### Try it
Can you transcribe every entry word for word, skipping the images?

### Material provided
- - - - - - -
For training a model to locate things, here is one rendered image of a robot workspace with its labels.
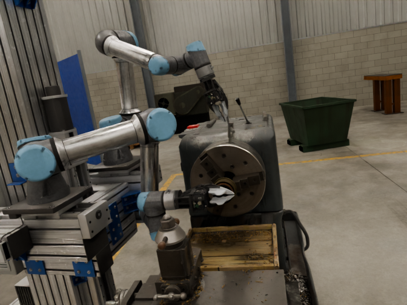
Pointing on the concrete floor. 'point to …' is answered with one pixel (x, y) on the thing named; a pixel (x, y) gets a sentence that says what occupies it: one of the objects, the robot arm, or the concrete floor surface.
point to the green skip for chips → (318, 122)
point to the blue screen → (79, 97)
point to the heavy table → (386, 80)
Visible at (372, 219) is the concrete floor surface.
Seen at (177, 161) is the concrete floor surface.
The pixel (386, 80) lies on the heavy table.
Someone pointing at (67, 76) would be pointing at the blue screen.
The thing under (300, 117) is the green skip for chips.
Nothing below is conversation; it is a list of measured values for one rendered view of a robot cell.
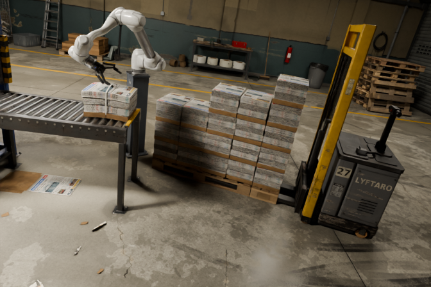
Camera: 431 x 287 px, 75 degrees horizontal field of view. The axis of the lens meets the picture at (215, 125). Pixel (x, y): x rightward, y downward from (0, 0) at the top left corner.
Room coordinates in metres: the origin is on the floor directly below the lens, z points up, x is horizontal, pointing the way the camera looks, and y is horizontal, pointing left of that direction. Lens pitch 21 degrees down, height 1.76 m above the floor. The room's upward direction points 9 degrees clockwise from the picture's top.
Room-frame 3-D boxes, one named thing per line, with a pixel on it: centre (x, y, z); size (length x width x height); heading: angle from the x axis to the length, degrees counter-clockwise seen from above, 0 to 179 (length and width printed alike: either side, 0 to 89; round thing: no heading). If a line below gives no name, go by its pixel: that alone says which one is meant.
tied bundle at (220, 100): (2.86, -0.08, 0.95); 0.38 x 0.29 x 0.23; 169
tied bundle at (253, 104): (2.79, -0.38, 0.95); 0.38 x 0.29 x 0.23; 167
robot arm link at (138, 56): (3.13, 0.95, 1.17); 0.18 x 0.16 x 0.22; 74
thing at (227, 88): (2.85, -0.09, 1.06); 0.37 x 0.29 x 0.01; 169
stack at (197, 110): (2.88, 0.05, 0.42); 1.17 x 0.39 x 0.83; 77
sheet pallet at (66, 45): (8.41, 4.15, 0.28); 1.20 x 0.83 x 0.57; 95
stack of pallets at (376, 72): (8.02, -4.43, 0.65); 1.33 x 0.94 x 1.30; 99
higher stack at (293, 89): (2.72, -0.66, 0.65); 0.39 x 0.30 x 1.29; 167
- - - - - - -
### Task solution
For training a model to locate things, here is one rendered image of a robot workspace with its labels.
Pointing on the concrete floor. 'point to …' is answered with one pixel (x, y) on the thing named; a pixel (x, y) gets a sentence that says what occupies it: one of the objects, the robot arm, or the concrete floor surface.
point to the green skip for chips → (318, 122)
point to the blue screen → (79, 97)
point to the heavy table → (386, 80)
Visible at (372, 219) is the concrete floor surface.
Seen at (177, 161) is the concrete floor surface.
The pixel (386, 80) lies on the heavy table.
Someone pointing at (67, 76) would be pointing at the blue screen.
The thing under (300, 117) is the green skip for chips.
Nothing below is conversation; it is a list of measured values for one rendered view of a robot cell.
Camera: 431 x 287 px, 75 degrees horizontal field of view. The axis of the lens meets the picture at (215, 125). Pixel (x, y): x rightward, y downward from (0, 0) at the top left corner.
Room coordinates in metres: the origin is on the floor directly below the lens, z points up, x is horizontal, pointing the way the camera looks, and y is horizontal, pointing left of that direction. Lens pitch 21 degrees down, height 1.76 m above the floor. The room's upward direction points 9 degrees clockwise from the picture's top.
Room-frame 3-D boxes, one named thing per line, with a pixel on it: centre (x, y, z); size (length x width x height); heading: angle from the x axis to the length, degrees counter-clockwise seen from above, 0 to 179 (length and width printed alike: either side, 0 to 89; round thing: no heading). If a line below gives no name, go by its pixel: that alone says which one is meant.
tied bundle at (220, 100): (2.86, -0.08, 0.95); 0.38 x 0.29 x 0.23; 169
tied bundle at (253, 104): (2.79, -0.38, 0.95); 0.38 x 0.29 x 0.23; 167
robot arm link at (138, 56): (3.13, 0.95, 1.17); 0.18 x 0.16 x 0.22; 74
thing at (227, 88): (2.85, -0.09, 1.06); 0.37 x 0.29 x 0.01; 169
stack at (197, 110): (2.88, 0.05, 0.42); 1.17 x 0.39 x 0.83; 77
sheet pallet at (66, 45): (8.41, 4.15, 0.28); 1.20 x 0.83 x 0.57; 95
stack of pallets at (376, 72): (8.02, -4.43, 0.65); 1.33 x 0.94 x 1.30; 99
higher stack at (293, 89): (2.72, -0.66, 0.65); 0.39 x 0.30 x 1.29; 167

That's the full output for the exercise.